As the 1990s progressed, concern over the North's nuclear program became a major issue in North-South relations and between North Korea and the US. The lack of progress on implementation of the joint nuclear declaration's provision for an inter-Korean nuclear inspection regime led to reinstatement of the U.S.-South Korea Team Spirit military exercise for 1993. The situation worsened rapidly when North Korea, in January 1993, refused IAEA access to two suspected nuclear waste sites and then announced in March 1993 its intent to withdraw from the NPT. During the next 2 years, the US held direct talks with the DPRK. that resulted in a series of agreements on nuclear matters (see, under U.S. Policy Toward North Korea, U.S. Efforts on Denuclearization). During former US President Jimmy Carter's 1994 visit, Kim Il Sung agreed to a first-ever North-South summit. The two sides went ahead with plans for a meeting in July but had to shelve it because of Kim's death.
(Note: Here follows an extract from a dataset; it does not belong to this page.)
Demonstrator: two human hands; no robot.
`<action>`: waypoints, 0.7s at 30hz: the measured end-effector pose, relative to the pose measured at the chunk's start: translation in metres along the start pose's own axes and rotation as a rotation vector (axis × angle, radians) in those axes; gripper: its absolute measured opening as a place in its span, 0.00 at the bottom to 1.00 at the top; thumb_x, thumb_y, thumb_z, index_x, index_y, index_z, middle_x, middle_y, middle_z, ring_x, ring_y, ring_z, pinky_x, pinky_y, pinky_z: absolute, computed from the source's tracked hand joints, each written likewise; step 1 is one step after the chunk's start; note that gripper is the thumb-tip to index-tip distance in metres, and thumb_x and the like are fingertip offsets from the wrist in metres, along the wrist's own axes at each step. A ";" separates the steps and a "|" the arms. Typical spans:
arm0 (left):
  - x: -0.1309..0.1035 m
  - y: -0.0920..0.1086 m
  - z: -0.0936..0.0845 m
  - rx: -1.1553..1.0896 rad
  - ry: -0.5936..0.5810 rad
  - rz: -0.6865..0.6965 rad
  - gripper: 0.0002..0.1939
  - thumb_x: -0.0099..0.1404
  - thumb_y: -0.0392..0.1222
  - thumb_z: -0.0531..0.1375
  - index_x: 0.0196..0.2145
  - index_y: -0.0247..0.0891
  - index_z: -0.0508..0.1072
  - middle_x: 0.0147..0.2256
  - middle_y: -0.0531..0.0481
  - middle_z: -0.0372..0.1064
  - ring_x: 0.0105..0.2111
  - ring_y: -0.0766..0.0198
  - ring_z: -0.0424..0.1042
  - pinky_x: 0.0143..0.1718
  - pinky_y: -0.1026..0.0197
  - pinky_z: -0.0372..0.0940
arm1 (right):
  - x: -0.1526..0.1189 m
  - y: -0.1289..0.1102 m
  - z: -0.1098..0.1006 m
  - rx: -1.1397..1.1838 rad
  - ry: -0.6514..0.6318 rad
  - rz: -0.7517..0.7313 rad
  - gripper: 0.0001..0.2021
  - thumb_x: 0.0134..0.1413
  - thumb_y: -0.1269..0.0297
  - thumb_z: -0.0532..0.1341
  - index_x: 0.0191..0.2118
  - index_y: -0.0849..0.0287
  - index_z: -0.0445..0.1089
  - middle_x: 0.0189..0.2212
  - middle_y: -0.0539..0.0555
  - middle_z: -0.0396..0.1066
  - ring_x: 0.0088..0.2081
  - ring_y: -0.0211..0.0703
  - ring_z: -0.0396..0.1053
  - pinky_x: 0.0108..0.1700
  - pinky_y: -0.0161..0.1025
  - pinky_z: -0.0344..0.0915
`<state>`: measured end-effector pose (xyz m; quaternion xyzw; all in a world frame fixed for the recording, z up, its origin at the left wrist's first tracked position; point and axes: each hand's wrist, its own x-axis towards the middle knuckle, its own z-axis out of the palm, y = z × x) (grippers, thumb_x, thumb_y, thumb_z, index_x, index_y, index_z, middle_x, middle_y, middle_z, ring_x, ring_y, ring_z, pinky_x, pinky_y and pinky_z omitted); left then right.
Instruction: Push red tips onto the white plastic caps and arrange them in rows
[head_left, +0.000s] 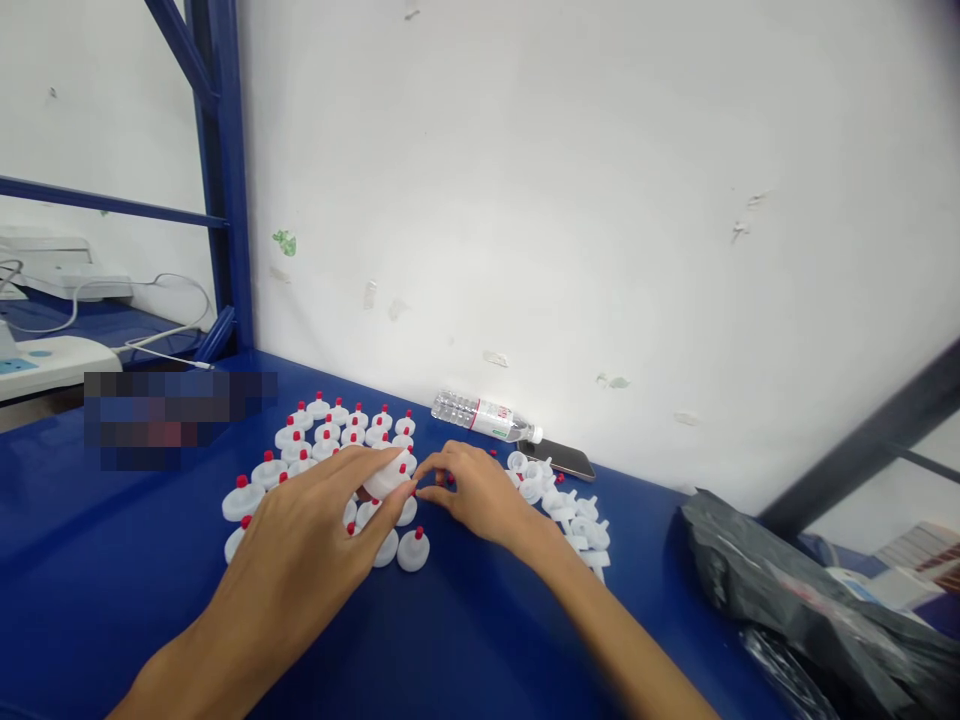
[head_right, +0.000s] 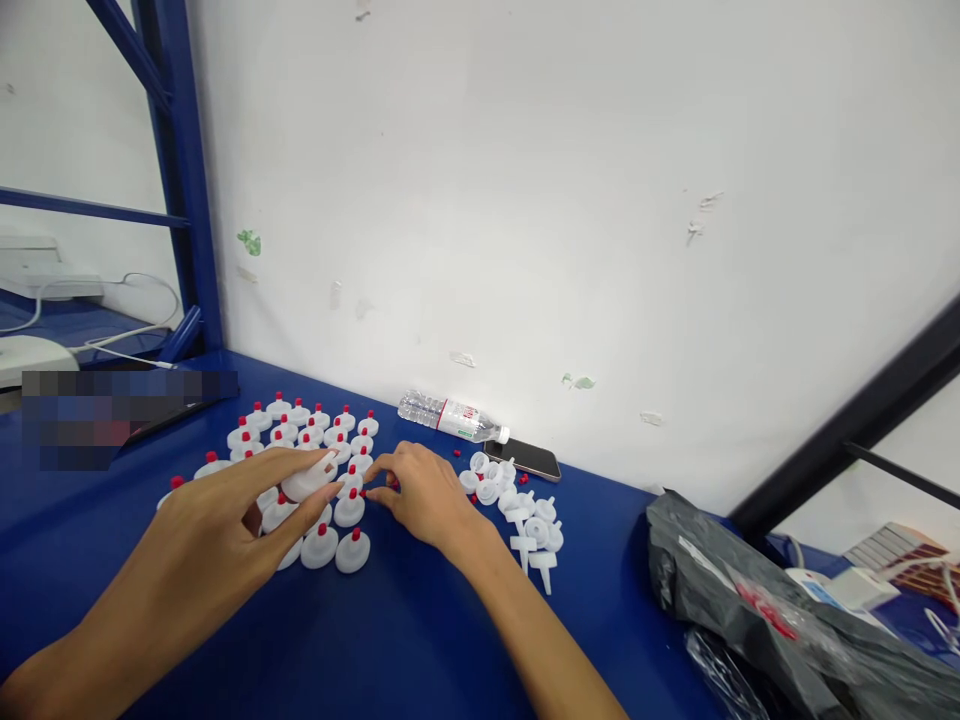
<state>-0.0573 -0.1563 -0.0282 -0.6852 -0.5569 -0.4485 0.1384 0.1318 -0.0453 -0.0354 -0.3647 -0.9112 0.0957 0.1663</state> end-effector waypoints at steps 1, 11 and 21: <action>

Eleven South Korean diplomats left an industrial park, in the North Korean city of Kaesong, near the border between the two nations their country runs with North Korea on March 27, 2008 after North Korea demanded their withdrawal. Their departure follows comments made in the week of March 17, 2008 by South Korean Unification Minister Kim Ha-joong. He said it would be hard to expand the industrial complex without North Korean progress on denuclearization.